Source: http://hackaday.com/2015/09/09/exponential-growth-in-linear-time-the-end-of-moores-law/
Moore’s Law states the number of transistors on an integrated circuit will double about every two years. This law, coined by Intel and Fairchild founder [Gordon Moore] has been a truism since it’s introduction in 1965. Since the introduction of the Intel 4004 in 1971, to the Pentiums of 1993, and the Skylake processors introduced last month, the law has mostly held true.
The law, however, promises exponential growth in linear time. This is a promise that is ultimately unsustainable. This is not an article that considers the future roadblocks that will end [Moore]’s observation, but an article that says the expectations of Moore’s Law have already ended. It ended quietly, sometime around 2005, and we will never again see the time when transistor density, or faster processors, more capable graphics cards, and higher density memories will double in capability biannually.

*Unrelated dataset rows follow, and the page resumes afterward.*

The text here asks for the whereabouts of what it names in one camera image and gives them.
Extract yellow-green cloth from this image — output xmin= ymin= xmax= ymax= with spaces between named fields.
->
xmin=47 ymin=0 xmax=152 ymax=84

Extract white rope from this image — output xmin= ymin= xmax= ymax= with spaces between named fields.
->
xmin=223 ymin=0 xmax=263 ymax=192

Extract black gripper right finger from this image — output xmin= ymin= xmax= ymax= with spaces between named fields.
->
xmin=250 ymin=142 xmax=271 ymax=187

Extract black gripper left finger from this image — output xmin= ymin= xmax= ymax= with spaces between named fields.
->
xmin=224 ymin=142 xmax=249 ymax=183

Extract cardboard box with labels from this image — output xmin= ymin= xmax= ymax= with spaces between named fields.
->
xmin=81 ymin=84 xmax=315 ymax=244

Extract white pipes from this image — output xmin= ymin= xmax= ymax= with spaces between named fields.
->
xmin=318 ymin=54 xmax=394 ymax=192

Chip Frequency graphed against year of introduction. Source: The Future of Computing Performance (2011)
In 2011, the Committee on Sustaining Growth in Computing Performance of the National Research Council released the report, The Future of Computing Performance: Game Over or Next Level? This report provides an overview of computing performance from the first microprocessors to the latest processors of the day.
Although Moore’s Law applies only to transistors on a chip, this measure aligns very well with other measures of the performance of integrated circuits. Introduced in 1971, Intel’s 4004 has a maximum clock frequency of about 700 kilohertz. In two years, according to bastardizations of Moore’s Law, this speed would double, and in two years double again. By around 1975 or 1976, so the math goes, processors capable of running at four or five Megahertz should appear, and this was the historical precedent: the earliest Motorola 6800 processors, introduced in 1974, ran at 1MHz. In 1976, RCA introduced the 1802, capable of 5MHz. In 1979, the Motorola 68000 was introduced, with speed grades of 4, 6, and 8MHz. Shortly after Intel released the 286 in 1982, the speed was quickly scaled to 12.5 MHz. Despite being completely different architectures with different instruction sets and bus widths, a Moore’s Law of the clock speed has existed for a very long time. This is law also holds true with the performance and even TDP per device.
Number of transistors, performance, clock speed, power, and cores per chip, graphed over time Source: The Future of Computing Performance (2011).
Everything went wrong in 2004. At least, this is the thesis of The Future of Computing Performance. Since 2004, the exponential increase in performance, both in floating point and integer calculations, clock frequency, and even power dissipation has leveled off.
One could hope that the results are an anomaly and that computer vendors will soon return to robust annual improvements. However, public roadmaps and private conversations with vendors reveal that single threaded computer-performance gains have entered a new era of modest improvement.
There was never any question Moore’s Law would end. No one now, or when the law was first penned in 1965, would assume exponential growth could last forever. Whether this exponential growth would apply to transistors, or in [Kurzweil] and other futurists’ interpretation of general computing power was never a question; exponential growth can not continue indefinitely in linear time.
Continuations of a recent trend
The Future of Computing Performance was written in 2011, and we have another half decade of data to draw from. Has the situation improved in the last five years?
Unfortunately, no. In a survey of Intel Core i7 processors with comparable TDP, the performance from the first i7s to the latest Broadwells shows no change from 2005 through 2015. Whatever happened to Moore’s Law in 2005 is still happening today.
The Future Of Moore’s Law
Even before 2011, when The Future of Computing Performance was published, the high-performance semiconductor companies started gearing up for the end of Moore’s Law. It’s no coincidence that the first multi-core chips made an appearance around the same time TDP, performance, and clock speed took the hard turn to the right seen in the graphs above.
A slowing of Moore’s Law would also be seen in the semiconductor business, and this has also been the case. In 2014, Intel released a refresh of the 22nm Haswell architecture because of problems spinning up the 14nm Broadwell architecture. Recently, Intel announced they will not be introducing the 10nm Cannonlake in 2016 as expected, and instead will introduce the 14nm Kaby Lake in 2016. Clearly the number of transistors on a die can not be doubled every two years.
While the future of Moore’s Law will see the introduction of exotic substrates such as indium gallium arsenide replacing silicon, this much is clear: Moore’s Law is broken, and it has been for a decade. It’s no longer possible for transistor densities to double every two years, and the products of these increased densities – performance and clock speed – will remain relatively stagnant compared to their exponential rise in the 80s and 90s.
There is, however, a saving grace: When [Gordon Moore] first penned his law in 1965, the number of transistors on an integrated circuit saw a doubling every year. In 1975, [Moore] revised his law to a doubling every two years. Here you have a law where not only the meaning – transistors, performance, or speed – can change, but also the duration. Now, it seems, Moore’s law has extended to three years. Until new technologies are created, and chips are no longer made on silicon, this will hold true.